_THE PROBLEM:_ Lines from the start of the data through the line containing "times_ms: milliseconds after" must be given again exactly. Leave the others out.

SOURCE DATA below:

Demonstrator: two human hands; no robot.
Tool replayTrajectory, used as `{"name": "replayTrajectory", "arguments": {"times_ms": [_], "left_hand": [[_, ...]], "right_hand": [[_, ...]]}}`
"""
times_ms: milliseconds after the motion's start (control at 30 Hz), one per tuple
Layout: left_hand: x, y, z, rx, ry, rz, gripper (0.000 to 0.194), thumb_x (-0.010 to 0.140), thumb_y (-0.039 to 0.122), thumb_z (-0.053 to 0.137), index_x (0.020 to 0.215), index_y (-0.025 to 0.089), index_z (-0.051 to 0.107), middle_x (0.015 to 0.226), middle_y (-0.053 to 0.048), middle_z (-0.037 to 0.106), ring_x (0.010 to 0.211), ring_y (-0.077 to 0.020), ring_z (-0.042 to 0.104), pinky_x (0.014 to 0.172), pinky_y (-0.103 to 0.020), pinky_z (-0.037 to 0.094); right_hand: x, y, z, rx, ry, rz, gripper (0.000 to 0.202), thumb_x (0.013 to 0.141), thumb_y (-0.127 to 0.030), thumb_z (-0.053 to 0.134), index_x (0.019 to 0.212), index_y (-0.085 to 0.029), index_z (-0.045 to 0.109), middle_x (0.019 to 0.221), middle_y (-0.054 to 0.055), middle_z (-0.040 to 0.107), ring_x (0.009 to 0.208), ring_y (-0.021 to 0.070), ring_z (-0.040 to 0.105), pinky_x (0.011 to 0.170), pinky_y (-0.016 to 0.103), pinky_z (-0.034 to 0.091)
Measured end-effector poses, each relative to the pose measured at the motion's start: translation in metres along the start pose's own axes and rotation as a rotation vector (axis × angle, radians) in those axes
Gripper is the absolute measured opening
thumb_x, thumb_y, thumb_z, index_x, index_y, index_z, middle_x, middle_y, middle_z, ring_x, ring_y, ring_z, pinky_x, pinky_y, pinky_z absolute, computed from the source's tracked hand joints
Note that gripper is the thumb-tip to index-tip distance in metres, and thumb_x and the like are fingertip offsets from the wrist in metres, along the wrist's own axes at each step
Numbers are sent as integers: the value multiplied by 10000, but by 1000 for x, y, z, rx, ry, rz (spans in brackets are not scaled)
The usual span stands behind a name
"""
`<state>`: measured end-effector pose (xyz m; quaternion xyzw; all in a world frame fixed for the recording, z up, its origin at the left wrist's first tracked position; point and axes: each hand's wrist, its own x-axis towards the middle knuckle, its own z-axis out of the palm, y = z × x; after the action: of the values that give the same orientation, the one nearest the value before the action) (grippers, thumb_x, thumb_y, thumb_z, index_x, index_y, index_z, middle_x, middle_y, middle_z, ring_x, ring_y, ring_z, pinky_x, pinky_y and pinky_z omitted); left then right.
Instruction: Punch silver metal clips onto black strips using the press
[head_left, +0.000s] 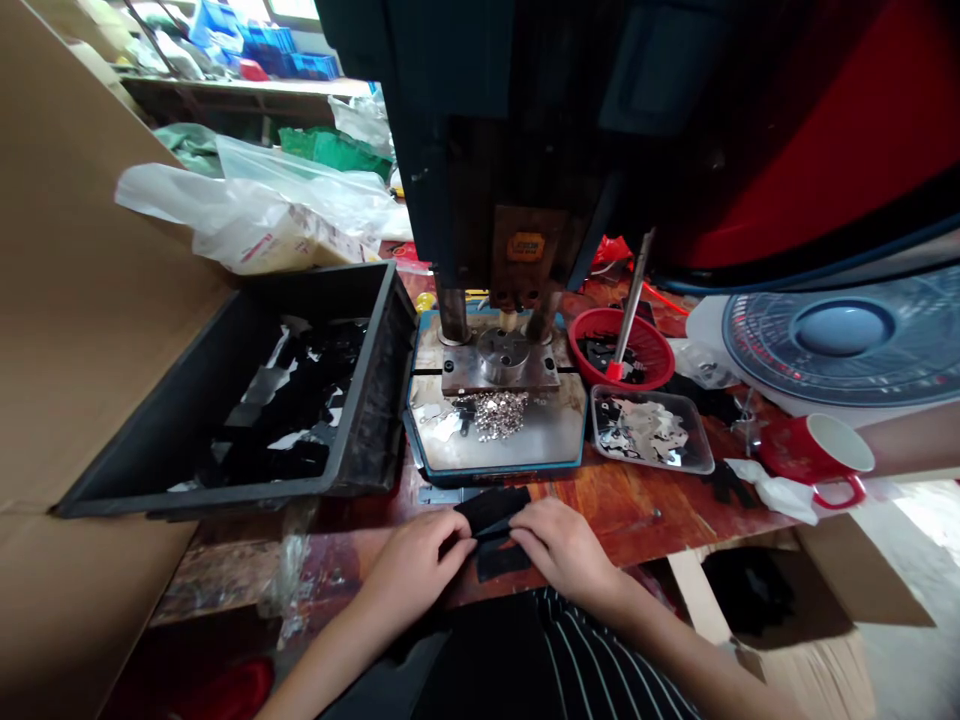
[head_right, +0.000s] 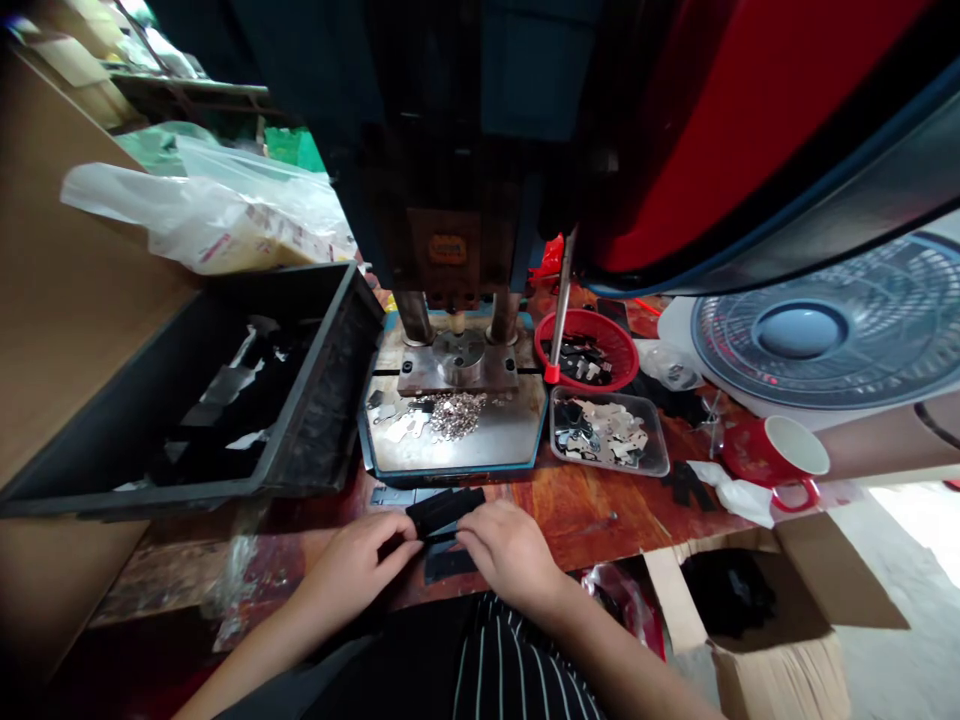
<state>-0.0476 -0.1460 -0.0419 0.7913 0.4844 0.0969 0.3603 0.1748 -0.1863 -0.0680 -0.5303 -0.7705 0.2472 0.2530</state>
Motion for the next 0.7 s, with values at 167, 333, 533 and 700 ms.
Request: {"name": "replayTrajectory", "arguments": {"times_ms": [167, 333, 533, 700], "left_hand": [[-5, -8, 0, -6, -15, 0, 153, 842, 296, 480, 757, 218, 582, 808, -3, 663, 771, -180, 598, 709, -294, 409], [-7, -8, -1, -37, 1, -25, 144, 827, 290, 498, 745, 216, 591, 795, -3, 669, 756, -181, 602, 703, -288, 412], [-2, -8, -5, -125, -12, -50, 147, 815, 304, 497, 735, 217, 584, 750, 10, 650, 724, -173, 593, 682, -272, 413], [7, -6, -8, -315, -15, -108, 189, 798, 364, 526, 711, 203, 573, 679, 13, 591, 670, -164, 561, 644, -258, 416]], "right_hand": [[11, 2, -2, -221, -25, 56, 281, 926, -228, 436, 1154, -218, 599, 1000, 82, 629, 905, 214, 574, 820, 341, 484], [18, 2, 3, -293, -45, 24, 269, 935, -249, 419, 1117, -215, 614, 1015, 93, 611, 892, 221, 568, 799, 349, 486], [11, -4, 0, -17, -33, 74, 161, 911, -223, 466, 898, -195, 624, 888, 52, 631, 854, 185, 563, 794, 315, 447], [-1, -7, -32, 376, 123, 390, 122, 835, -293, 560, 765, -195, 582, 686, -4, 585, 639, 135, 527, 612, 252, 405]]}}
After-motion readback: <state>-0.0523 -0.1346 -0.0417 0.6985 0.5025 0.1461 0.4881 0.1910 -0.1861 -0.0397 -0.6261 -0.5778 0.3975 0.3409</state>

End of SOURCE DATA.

_ANSWER SPACE:_
Demonstrator: two human hands; no robot.
Tool replayTrajectory, used as `{"name": "replayTrajectory", "arguments": {"times_ms": [_], "left_hand": [[_, ...]], "right_hand": [[_, ...]]}}`
"""
times_ms: milliseconds after the motion's start (control at 30 Hz), one per tuple

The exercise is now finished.